PROBLEM DETAILS
Beginning with the line containing "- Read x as" and ending with the line containing "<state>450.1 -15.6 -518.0", write out each line of the records below exactly; pictures and lines outside that range are left out.

TASK MATERIAL
* * * *

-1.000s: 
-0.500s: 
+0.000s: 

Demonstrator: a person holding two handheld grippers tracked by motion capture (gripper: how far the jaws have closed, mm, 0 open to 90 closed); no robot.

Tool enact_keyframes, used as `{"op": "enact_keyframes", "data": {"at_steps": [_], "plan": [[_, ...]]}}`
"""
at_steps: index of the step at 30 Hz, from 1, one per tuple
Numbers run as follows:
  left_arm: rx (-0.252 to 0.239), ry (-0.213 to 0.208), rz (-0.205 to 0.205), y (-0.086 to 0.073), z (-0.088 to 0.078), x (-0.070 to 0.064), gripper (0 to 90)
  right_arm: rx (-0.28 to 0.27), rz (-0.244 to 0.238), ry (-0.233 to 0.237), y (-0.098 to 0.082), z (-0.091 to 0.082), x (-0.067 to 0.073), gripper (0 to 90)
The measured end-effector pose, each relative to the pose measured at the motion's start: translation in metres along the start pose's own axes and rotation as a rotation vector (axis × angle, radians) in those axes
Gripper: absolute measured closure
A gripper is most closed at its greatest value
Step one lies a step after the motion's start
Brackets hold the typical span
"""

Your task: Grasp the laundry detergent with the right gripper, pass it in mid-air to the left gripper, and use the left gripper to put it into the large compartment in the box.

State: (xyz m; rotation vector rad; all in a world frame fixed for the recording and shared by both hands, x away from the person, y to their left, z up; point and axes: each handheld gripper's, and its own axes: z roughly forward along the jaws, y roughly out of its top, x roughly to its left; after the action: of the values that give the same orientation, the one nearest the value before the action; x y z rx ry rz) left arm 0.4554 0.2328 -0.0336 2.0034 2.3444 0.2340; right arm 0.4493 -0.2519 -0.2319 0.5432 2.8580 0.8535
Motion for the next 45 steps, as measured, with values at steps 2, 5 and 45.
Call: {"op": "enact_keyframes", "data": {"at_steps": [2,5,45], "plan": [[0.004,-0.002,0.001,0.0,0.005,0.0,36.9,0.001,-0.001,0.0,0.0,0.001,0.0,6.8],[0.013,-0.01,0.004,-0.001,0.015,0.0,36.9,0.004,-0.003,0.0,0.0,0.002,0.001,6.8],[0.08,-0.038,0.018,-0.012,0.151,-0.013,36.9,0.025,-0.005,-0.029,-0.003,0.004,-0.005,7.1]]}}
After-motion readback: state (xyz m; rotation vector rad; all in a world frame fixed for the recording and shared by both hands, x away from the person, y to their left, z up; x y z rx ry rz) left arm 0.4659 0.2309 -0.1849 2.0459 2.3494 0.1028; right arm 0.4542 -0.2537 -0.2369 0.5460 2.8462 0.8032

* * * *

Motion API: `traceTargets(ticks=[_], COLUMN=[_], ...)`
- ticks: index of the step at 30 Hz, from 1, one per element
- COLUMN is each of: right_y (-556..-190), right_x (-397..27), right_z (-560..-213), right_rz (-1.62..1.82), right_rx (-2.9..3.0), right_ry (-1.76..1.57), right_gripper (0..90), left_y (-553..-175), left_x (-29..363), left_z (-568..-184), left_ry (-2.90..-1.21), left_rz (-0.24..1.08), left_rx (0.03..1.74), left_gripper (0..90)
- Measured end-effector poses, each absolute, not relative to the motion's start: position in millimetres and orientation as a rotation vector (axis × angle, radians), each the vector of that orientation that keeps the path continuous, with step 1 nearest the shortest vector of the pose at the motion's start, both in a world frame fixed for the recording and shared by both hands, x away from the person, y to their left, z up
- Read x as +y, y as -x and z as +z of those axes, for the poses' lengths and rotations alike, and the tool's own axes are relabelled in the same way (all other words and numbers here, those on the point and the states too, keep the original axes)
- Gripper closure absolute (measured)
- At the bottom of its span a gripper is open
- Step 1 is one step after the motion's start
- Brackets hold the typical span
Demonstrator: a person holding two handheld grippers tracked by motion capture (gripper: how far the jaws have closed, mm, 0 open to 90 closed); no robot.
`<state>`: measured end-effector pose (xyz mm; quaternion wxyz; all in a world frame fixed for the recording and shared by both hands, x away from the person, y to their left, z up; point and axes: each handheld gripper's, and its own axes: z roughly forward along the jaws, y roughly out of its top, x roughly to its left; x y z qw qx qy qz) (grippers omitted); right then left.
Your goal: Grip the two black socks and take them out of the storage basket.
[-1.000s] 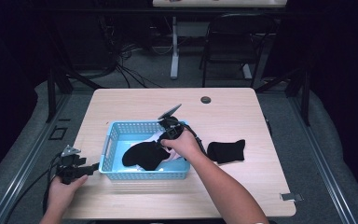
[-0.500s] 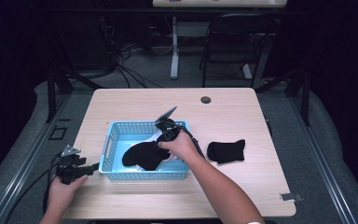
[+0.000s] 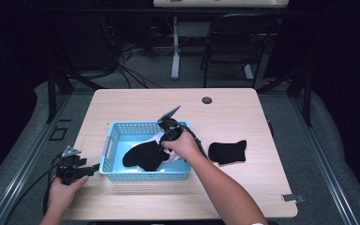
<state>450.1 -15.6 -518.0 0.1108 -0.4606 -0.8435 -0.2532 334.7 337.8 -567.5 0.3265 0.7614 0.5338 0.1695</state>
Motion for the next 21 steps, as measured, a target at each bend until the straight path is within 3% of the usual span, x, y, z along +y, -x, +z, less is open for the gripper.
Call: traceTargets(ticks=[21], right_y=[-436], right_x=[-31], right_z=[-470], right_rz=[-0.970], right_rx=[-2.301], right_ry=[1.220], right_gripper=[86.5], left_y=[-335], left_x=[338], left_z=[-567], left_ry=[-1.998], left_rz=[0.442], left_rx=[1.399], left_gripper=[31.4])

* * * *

EXERCISE OUTPUT
- Read x as +y, y as -x and z as +z of those axes, for the poses' lengths and rotations alike, and the tool's own axes are relabelled in the same way (all other words and numbers here, those on the point and the states too, keep the original axes)
- Gripper closure absolute (measured)
- At the bottom of its span a gripper is open
- Step 1 is one step after the motion's start
- Brackets hold the typical span
Demonstrator: a person holding two handheld grippers tracked by motion capture (gripper: how far the jaws have closed, mm, 0 open to 90 closed); no robot.
`<state>`: measured end-effector pose (xyz mm; quaternion wxyz; all in a world frame fixed for the recording and shared by both hands, x away from the person, y to their left, z up; point and axes: each handheld gripper's, and its own axes: z roughly forward along the jaws, y roughly out of its top, x roughly to its left; x y z qw qx qy qz) (grippers omitted); right then left.
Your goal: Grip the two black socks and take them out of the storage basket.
[-1.000s] 
[-0.500s] 
[+0.000s] 
<state>450.1 -15.6 -518.0 0.1108 -0.4606 -0.8435 -0.2532 334.7 337.8 -567.5 0.3265 0.7614 0.5338 0.1695</state>

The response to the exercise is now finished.